EXERCISE DESCRIPTION:
Among the lines below, take the one holding "Two camera pictures", the one holding "17.1 s apart, 640x480.", and all lines between them. Set them down exactly.

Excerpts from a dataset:
────────
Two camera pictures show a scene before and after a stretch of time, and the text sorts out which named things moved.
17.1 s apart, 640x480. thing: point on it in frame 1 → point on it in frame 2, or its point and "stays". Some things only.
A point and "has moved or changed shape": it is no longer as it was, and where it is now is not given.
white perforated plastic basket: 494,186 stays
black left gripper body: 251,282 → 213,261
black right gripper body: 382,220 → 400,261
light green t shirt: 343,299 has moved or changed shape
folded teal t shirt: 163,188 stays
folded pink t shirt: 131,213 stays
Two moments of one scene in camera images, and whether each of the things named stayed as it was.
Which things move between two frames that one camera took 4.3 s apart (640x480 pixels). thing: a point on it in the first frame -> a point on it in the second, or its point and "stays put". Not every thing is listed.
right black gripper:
────────
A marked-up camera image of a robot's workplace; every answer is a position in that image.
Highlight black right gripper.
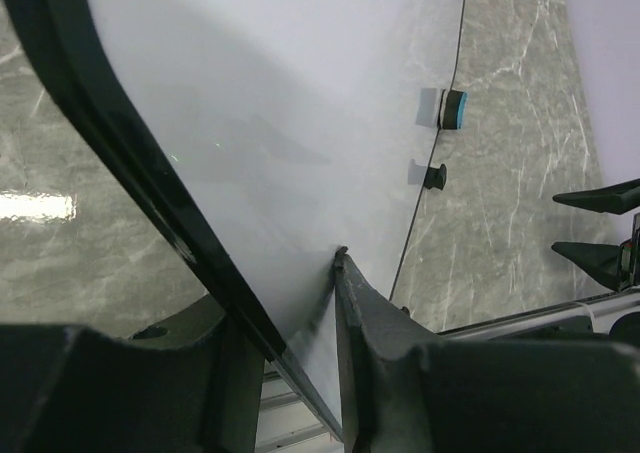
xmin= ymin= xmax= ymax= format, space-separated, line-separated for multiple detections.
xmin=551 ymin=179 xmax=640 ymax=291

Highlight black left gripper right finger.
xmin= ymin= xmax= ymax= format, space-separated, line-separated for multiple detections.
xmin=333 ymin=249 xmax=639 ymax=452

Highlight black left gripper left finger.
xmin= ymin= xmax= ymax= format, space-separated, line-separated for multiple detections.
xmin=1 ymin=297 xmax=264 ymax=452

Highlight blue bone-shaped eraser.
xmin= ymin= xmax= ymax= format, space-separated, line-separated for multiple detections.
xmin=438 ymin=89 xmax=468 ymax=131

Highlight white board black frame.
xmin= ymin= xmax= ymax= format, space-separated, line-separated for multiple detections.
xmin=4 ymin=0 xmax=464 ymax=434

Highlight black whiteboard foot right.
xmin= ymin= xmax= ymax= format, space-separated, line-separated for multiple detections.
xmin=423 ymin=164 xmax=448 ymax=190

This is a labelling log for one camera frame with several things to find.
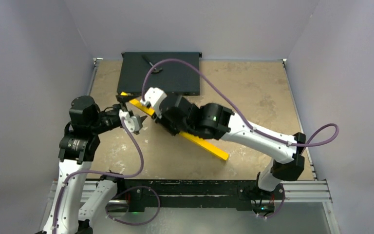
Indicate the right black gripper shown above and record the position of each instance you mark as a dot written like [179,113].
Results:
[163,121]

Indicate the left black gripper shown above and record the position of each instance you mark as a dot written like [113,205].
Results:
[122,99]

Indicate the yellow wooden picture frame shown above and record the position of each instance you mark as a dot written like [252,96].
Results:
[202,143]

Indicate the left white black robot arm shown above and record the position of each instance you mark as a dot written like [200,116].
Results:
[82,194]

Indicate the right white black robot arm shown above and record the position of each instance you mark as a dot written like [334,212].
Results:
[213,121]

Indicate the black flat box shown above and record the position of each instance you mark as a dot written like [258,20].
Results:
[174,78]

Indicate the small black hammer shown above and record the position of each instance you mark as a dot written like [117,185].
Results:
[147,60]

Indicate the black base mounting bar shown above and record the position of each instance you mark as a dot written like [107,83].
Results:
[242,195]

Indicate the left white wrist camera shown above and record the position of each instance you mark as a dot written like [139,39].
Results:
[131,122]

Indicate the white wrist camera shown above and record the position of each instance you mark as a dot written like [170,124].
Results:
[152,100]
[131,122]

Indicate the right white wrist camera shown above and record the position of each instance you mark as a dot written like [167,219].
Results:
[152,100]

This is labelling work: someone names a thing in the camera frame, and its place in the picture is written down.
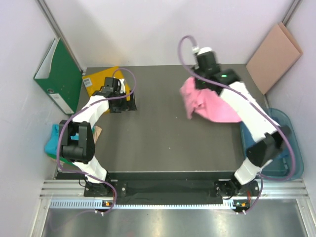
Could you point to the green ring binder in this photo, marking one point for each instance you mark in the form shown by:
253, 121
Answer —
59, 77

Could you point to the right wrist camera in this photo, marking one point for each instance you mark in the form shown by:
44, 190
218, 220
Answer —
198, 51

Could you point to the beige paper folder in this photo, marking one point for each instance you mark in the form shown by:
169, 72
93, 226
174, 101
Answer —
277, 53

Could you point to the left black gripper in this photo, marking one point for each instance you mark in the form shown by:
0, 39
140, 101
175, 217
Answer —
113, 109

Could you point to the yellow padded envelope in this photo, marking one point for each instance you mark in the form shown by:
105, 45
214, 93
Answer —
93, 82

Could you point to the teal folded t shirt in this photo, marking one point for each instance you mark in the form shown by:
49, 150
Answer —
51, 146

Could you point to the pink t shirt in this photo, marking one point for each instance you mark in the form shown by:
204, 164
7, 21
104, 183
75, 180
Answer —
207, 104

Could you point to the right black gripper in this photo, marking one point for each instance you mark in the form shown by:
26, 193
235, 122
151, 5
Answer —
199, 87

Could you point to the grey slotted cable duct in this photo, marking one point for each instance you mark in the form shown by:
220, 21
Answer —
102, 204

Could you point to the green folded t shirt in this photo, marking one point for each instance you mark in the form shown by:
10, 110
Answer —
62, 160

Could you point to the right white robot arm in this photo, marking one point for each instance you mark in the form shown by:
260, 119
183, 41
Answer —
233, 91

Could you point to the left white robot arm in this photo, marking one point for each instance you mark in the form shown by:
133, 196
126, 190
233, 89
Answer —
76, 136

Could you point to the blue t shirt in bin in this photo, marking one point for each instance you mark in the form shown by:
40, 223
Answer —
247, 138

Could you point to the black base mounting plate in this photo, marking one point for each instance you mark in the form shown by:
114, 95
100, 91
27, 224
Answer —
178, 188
────────
TASK RESULT:
Two camera pictures show a scene before and after a stretch of time, and the text sorts out which named things moved.
17.1 s apart, 640x480. thing: point on it in frame 1 → point on it in frame 2, or its point and "stays". Some things only.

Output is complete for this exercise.